Institute of Disaster Prevention, Sanhe 065421, China

²

Microelectronics and Optoelectronics Technology Key Laboratory of Hunan Higher Education, School of Physics and Electronic Electrical Engineering, Xiangnan University, Chenzhou 423000, China

³

Hunan Engineering Research Center of Advanced Embedded Computing and Intelligent Medical Systems, Chenzhou 423000, China

⁴

National Institute of Natural Hazards, Ministry of Emergency Management of China, Beijing 100085, China

⁵

National Space Science Center, Chinese Academy of Sciences, Beijing 100085, China

⁶

Faculty of Arts, Hebei University of Economics and Business, Shijiazhuang 050061, China

^*

Author to whom correspondence should be addressed.
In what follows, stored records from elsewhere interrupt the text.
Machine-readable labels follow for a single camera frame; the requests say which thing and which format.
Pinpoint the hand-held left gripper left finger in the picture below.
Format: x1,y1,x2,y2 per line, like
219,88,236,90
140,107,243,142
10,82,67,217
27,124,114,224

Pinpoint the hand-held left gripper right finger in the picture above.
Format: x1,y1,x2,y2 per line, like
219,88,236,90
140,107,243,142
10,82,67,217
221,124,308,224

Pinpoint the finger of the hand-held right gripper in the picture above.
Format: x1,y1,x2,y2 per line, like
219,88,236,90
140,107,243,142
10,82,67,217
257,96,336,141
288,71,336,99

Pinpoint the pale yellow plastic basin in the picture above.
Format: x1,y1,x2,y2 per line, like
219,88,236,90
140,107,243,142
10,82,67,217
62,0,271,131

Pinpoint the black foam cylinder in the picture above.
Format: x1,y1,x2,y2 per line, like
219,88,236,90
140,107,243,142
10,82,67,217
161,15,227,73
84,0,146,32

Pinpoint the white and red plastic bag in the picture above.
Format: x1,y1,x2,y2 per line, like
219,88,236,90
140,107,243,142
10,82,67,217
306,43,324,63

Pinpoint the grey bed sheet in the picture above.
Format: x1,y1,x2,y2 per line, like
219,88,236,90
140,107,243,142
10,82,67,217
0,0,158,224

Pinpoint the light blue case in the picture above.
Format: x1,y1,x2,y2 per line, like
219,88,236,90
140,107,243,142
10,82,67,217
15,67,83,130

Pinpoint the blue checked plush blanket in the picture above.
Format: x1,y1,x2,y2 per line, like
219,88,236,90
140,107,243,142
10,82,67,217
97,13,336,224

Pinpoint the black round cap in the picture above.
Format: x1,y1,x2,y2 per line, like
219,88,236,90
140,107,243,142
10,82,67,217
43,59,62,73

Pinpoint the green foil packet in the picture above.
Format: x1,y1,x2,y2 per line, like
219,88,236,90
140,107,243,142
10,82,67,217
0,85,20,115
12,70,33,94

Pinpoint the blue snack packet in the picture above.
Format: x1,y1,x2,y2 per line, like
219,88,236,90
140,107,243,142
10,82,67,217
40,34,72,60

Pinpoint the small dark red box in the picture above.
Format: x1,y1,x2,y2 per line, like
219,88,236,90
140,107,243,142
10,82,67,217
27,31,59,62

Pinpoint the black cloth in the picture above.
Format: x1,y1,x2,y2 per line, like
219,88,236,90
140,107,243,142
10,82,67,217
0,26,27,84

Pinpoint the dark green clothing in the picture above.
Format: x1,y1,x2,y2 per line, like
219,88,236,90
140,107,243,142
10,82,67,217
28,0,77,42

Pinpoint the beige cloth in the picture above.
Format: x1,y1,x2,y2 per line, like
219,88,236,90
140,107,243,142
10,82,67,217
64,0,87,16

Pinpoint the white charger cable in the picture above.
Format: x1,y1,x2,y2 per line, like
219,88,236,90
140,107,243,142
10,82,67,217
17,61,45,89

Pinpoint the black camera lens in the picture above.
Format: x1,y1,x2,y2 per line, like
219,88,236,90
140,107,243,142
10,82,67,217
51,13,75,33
Atmosphere 2023, 14(8), 1296; https://doi.org/10.3390/atmos14081296

Submission received: 24 July 2023 / Revised: 11 August 2023 / Accepted: 14 August 2023 / Published: 16 August 2023

(This article belongs to the Special Issue Detection of Perturbations Associated with Earthquakes during the LAIC Process Based on the Multi-Source Data)

Download

Browse Figures

Versions Notes

Abstract

Pulse signals refer to electromagnetic waveforms with short duration and high peak energy in the time domain. Spatial electromagnetic pulse interference signals can be caused by various factors such as lightning, arc discharge, solar disturbances, and electromagnetic disturbances in space. Pulse disturbance signals appear as instantaneous, high-energy vertical-line pulse trains (VLPTs) on the spectrogram. This paper uses computer vision techniques and unsupervised clustering algorithms to process and analyze VLPT on very-low-frequency (VLF) waveform spectrograms collected by the China Seismo-Electromagnetic Satellite (CSES) electric field detector. First, the waveform data are transformed into time–frequency spectrograms with a duration of 8 s using the short-time Fourier transform. Then, the spectrograms are subjected to grayscale transformation, vertical line feature extraction, and binarization preprocessing. In the third step, the preprocessed data are dimensionally reduced and fed into an unsupervised K-means++ clustering model to achieve automatic recognition and labeling of VLPTs. By recognizing and studying VLPT, not only can interference be recognized, but the temporal and spatial locations of these interferences can also be determined. This lays the foundation for identifying VLPT sources and gaining deeper insights into the generation, propagation, and characteristics of electromagnetic radiation.

Keywords:

China Seismo-Electromagnetic Satellite (CSES); very low frequency (VLF); vertical-line pulse train (VLPT); k-means + +; automatic recognition

1. Introduction

Since the mid-20th century, with the development of space technology, satellites have been used as observation platforms to acquire electromagnetic wave data from Earth and the universe. They have been widely applied in fields such as meteorology, geophysics, environmental science, and astronomy [1,2,3,4,5]. Satellite observations provide global-scale electromagnetic wave data, including a large number of electromagnetic disturbances such as lightning, solar magnetic storms, and ionospheric disturbances [6,7,8,9]. By identifying and studying these disturbances, we can not only monitor and predict space weather phenomena and predict earthquakes but also provide information on ionospheric and atmospheric activities for sectors such as aviation, aerospace, communications, and navigation. In addition, it helps to gain a deeper understanding of the generation, propagation, and characteristics of electromagnetic radiation.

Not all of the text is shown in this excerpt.